Sabah gözlerini, kollarının arasında kaybolmuş Doğanay ile birlikte açtığında ve kokusunun her yerde iz bırakmış olduğunu anladığında hâlâ uyuduğunu düşünmüştü. Sanki bir rüyadaydı, uyanırsa kâbusa dönüşme ihtimâli çok yüksek olan bir rüya. Zihninde, içinde bulunduğu durumdan her ne kadar hoşnut olsa da bir şeylerin sürekli yanlış olduğunu söyleyen bir yanı vardı ve o, her zaman mantığını dinleyen biri olmuştu. Yine de Doğanay'dan uzaklaşmak üzere hareketlenince, kızın kendisine daha sıkı sarılmasından epey bir hoşnut olduğunu kendisinden bile saklayamazdı.

Doğanay'ın uyanık olduğunu fark etmişti. Nefesini düzenli tutmaya çalışsa bile titrek nefesler veriyor, arada bir de nefesini tutuyordu. En ufak bir değişimi dahi fark etmek üzere yetiştirilmiş biriydi Pusat, ki böyle olmasaydı bile onun uyumadığını anlardı.

O an, Doğanay'ın da kendisinden uzaklaşmak istememesine sevinmişti. Bir süre yalnızca bu ânın tadını çıkardı fakat her güzel şeyin bir sonu vardı. Hem Doğanay'ın umutlanmaması hem de ağabeyinin yanına gidebilmesi için artık kalkmalılardı.

Doğanay'ı banyoya yönlendirip kendisi de hızlı bir duş aldıktan sonra, konuşmaları duyulmasın diye telefonuyla birlikte mutfağa inmişti. Ağabeyiyle son gelişmeler hakkında konuştular. Berkant, restorana varana dek kendisini bir aracın takip ettiğini ve aynı aracın dışarıdan hiç ayrılmadığını söyledi. Bunun üzerine tehlikenin gittikçe arttığını daha iyi anlamış oldular.

Birkaç gün önce hem Berkant'ın sahip olduğu işyerlerinin çevresine, hem de kendi çevrelerine bir koruma ekibi atanması gerektiğine karar vermişlerdi. Bu durumu ise yalnızca Berkant, Pusat ve Doğanay'ın babası Uğur biliyordu. Berkant her şeyin özellikle 'hanımlardan' gizli tutulmasını istemişti ancak bu isteğin pek uzun süre hayatta kalamayacağından kendisi de bihaberdi.

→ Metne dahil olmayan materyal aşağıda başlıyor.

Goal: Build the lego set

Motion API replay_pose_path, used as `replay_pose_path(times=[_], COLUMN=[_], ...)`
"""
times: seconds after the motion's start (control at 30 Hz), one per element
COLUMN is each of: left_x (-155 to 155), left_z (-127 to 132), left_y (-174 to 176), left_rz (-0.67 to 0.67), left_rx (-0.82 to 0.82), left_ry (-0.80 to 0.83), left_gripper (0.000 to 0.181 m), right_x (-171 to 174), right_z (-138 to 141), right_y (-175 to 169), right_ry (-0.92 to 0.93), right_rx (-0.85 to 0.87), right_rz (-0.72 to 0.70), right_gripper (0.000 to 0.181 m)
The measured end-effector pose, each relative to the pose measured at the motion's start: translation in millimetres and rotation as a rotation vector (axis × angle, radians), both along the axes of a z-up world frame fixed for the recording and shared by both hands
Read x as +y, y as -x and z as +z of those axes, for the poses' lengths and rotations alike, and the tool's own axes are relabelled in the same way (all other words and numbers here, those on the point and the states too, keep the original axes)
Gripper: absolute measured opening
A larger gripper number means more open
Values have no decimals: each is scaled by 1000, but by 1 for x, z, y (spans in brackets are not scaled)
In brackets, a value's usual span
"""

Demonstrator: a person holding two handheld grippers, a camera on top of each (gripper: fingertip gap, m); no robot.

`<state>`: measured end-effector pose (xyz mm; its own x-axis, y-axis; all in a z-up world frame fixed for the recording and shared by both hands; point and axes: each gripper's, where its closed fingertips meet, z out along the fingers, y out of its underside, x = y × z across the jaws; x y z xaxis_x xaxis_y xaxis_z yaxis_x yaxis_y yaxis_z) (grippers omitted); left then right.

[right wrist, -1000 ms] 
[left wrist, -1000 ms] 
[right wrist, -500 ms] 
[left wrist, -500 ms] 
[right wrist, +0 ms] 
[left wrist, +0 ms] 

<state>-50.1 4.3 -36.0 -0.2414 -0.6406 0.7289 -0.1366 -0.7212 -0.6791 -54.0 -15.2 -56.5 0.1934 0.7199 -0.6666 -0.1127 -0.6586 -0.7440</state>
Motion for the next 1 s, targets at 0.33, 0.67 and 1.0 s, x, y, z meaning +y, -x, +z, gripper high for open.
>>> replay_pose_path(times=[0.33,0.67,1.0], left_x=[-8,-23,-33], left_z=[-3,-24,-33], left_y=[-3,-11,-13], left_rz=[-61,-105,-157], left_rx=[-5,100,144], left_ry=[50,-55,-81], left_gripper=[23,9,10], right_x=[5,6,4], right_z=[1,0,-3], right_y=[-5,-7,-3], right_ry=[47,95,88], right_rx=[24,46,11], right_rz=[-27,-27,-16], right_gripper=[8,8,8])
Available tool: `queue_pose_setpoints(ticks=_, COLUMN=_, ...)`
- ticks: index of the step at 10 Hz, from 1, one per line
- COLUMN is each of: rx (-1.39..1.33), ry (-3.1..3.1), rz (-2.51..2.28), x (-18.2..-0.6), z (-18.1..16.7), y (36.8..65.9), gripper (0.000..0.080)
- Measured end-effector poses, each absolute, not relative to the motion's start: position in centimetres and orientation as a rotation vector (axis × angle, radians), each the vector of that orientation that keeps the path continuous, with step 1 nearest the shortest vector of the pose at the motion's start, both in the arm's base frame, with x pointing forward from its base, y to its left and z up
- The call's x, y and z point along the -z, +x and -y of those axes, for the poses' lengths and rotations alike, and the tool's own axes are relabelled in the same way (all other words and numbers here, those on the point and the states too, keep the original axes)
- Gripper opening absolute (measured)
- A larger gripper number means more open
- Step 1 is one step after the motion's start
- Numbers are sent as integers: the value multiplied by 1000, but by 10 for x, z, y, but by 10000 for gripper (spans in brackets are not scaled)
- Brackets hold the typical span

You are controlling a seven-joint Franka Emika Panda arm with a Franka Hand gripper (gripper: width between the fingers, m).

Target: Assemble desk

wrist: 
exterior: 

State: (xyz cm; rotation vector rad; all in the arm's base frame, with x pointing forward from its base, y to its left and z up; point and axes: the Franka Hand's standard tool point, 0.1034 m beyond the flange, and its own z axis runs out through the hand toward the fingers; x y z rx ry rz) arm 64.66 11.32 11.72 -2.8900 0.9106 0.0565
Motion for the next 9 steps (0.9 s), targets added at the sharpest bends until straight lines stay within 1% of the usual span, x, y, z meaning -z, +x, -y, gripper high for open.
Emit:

Ağabeyi ile olan konuşmasının sonunda her zamanki gibi sinirlenmişti Pusat. Berkant, her zaman onu kızdıracak bir şeyler söylemeyi başarıyordu. Pusat'ı kendi hayatından alıkoyup İstanbul'a sürüklemesi bir yana, omuzlarına ne kadar yük bindirdiğinin farkında değilmiş gibi saçma sapan davranıyordu. Neredeyse iki aydır yalnızca ağabeyini korumak için uğraşan birine çoğu zaman haksızlık yapıyordu. Pusat, her geçen gün ona biraz daha dayanamadığını hissediyordu fakat babasına verdiği sözü bozamazdı. Ağabeyi, kendisine emanetti.